Citicorp may be down, but the nation's biggest banking company still likes to exercise its influence.
When Citicorp discovered that a leading analysts' group was supporting proposed acccounting rules that it opposes, it went into action.
Last Tuesday, eight influential stock analysts were invited to luncheon of salmon and fresh berries with Thomas E. Jones, Citicorp's top financial officer, and his senior aide, Roger W. Trupin, the company's controller.
The topic: a Financial Accounting Standards Board proposal that would require banks to take discounts on all problem loans, even those on which they expect to recover the entire principal.
While the analysts dined, they heard quiet arguments against the FASB exposure draft, titled "Accounting by Creditors for Impairment of a Loan." The accounting group is holding hearings on the proposal today. If the rules are adopted, they would become effective in early 1994.
Citicorp officials say it was unusual for them to engage in such dining-room lobbying. It believes, though, that endorsement of the proposal by the Association for Investment Management and Research justifies their solicitation of the group's members, mostly securities analysts.
"I'm sure Citicorp was educating us so we could all run and call our Congressman or write to [the Standards Board] or whatever," said an analyst who attended the luncheon.
Problem with Forecasting
One of Citicorp's principal objections to the board's proposal, according to a nine-page letter it filed with the Connecticut-based group, is that it would require banks to forecast future cash flows for interest and principal on troubled loans in order to set a value.
The company says that, in effect, banks are being asked to heavily discount problem loans immediately, even if they stand to recover the full principal amount with reduced interest payments.
Banks now report loans at their historical value and gradually establish reserves or take writeoffs at their own initiative if it looks as if full principal will not be recovered.
Citicorp's Mr. Trupin said adoption of the impaired-loan rules would not immediately have an adverse effect on the bank company's earnings because the bank has already written down many of its problem loans.

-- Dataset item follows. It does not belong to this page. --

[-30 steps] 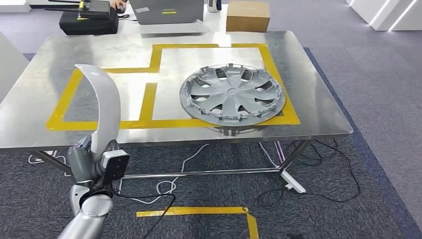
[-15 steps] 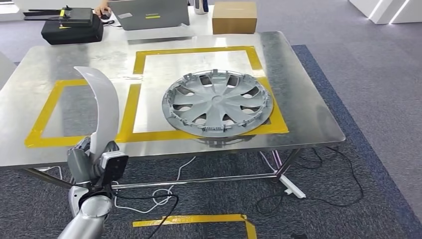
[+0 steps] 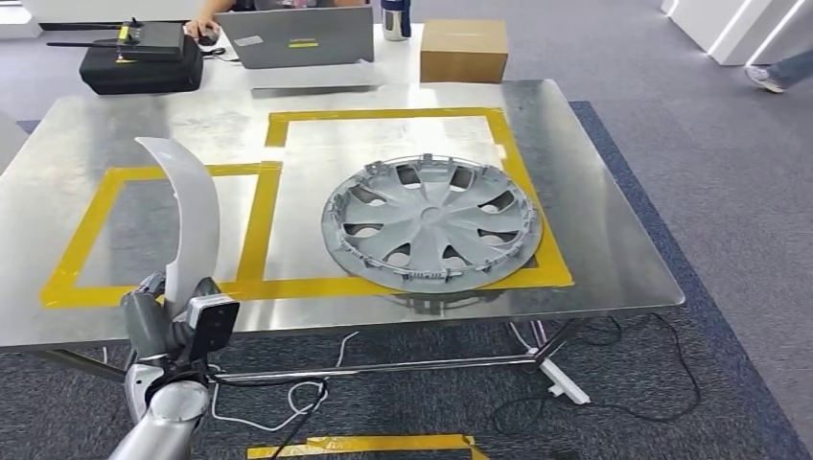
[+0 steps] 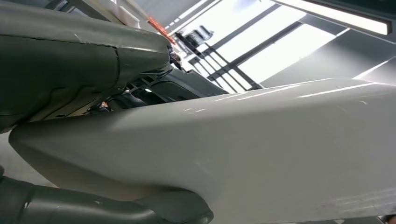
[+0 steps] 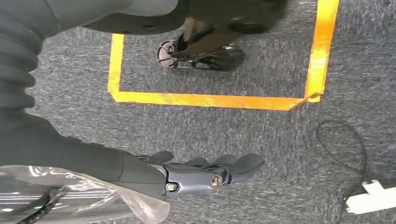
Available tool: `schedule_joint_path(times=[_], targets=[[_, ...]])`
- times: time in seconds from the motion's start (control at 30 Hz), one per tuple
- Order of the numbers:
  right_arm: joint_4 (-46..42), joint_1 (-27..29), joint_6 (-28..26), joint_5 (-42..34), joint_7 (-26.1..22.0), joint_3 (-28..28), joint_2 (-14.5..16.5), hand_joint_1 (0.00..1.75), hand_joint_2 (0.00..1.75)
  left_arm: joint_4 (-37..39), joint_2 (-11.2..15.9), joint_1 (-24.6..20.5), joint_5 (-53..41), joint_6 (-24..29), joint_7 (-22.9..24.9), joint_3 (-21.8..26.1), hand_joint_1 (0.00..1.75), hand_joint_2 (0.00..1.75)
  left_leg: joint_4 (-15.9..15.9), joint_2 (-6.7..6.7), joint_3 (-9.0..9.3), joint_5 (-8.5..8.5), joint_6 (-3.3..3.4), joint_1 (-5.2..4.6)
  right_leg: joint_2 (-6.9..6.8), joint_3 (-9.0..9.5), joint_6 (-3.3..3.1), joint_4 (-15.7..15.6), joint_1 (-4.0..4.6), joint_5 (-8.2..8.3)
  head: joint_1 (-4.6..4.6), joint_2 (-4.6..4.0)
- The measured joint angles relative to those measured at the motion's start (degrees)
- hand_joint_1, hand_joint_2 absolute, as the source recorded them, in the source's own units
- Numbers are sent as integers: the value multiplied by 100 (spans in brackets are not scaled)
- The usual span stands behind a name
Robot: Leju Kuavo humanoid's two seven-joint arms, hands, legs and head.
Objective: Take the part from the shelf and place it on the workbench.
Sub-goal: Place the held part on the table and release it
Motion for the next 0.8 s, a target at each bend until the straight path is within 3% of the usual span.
schedule_joint_path(times=[0.07, 0.1, 0.17, 0.23, 0.27, 0.33, 0.43, 0.6, 0.67, 0.8], targets=[[1, 8, 4, 32, 9, 2, 0, 0, 175, 58, 3, -18, -129, 21, 48, 16, 175, 175, 1, -6, 33, -53, -10, 11, -5, -386, 73, 410, -47, -168, 0, 0], [1, 16, 9, 54, 11, 2, -1, 0, 175, 113, 8, -41, -211, 38, 88, 29, 175, 175, 2, -12, 65, -83, -26, 21, -8, -443, 104, 334, -64, -76, 3, -1], [1, 18, 21, 99, 11, 2, -2, 0, 175, 266, 25, -121, -373, 83, 184, 62, 175, 175, 3, -21, 156, -154, -80, 46, -22, -265, 142, -366, -93, 466, 4, -1], [1, 0, 36, 133, 13, 6, -3, 0, 175, 445, 57, -242, -506, 138, 266, 122, 175, 175, 11, -21, 214, -215, -149, 50, -46, -33, 109, -1005, -84, 758, 7, 0], [1, -6, 44, 149, 16, 11, -4, 0, 175, 542, 80, -312, -571, 163, 300, 164, 175, 175, 14, -18, 216, -236, -184, 44, -53, 22, 59, -1132, -75, 791, 4, 0], [3, -7, 57, 186, 28, 26, -3, 0, 175, 746, 137, -449, -697, 194, 339, 278, 175, 175, 37, -13, 203, -254, -172, 27, -59, 55, -23, -1157, -70, 813, -6, 0], [8, -8, 81, 221, 45, 38, -2, 0, 175, 1001, 211, -606, -819, 204, 374, 463, 175, 175, 44, -8, 204, -236, -89, 22, -33, 46, -36, -1164, -68, 870, -10, -1], [14, -43, 143, 263, 46, 54, -3, 0, 175, 1440, 308, -946, -1031, 206, 414, 797, 175, 175, -42, -3, 238, -245, -77, 28, -22, 46, -93, -1163, -49, 841, -8, 0], [16, -47, 158, 274, 48, 64, -4, 0, 175, 1564, 346, -1028, -1053, 206, 424, 922, 175, 175, -51, 1, 240, -242, -120, 35, -22, 46, -118, -1163, -39, 837, -9, -1], [16, -48, 165, 276, 52, 76, -4, 0, 175, 1730, 399, -1114, -1054, 206, 425, 1049, 175, 175, -58, 2, 242, -236, -303, 65, -29, 44, -136, -1156, -18, 840, -5, -1]])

But it could hurt in a future recession because banks would have to write down loans earlier.
"This kind of accounting could aggravate" banks' problems, he said.
Citicorp plans to comment at the public hearings on the proposal that are being held today. The board said it had received nearly 150 comment letters on the proposal. Thus far, however, only one analyst, Frank R. DeSantis, Jr. of Donaldson, Lufkin & Jenrette, has written to oppose the plan.
Mr. DeSantis, who attended last Tuesday's meeting, had already sent comments to the board opposing the proposal.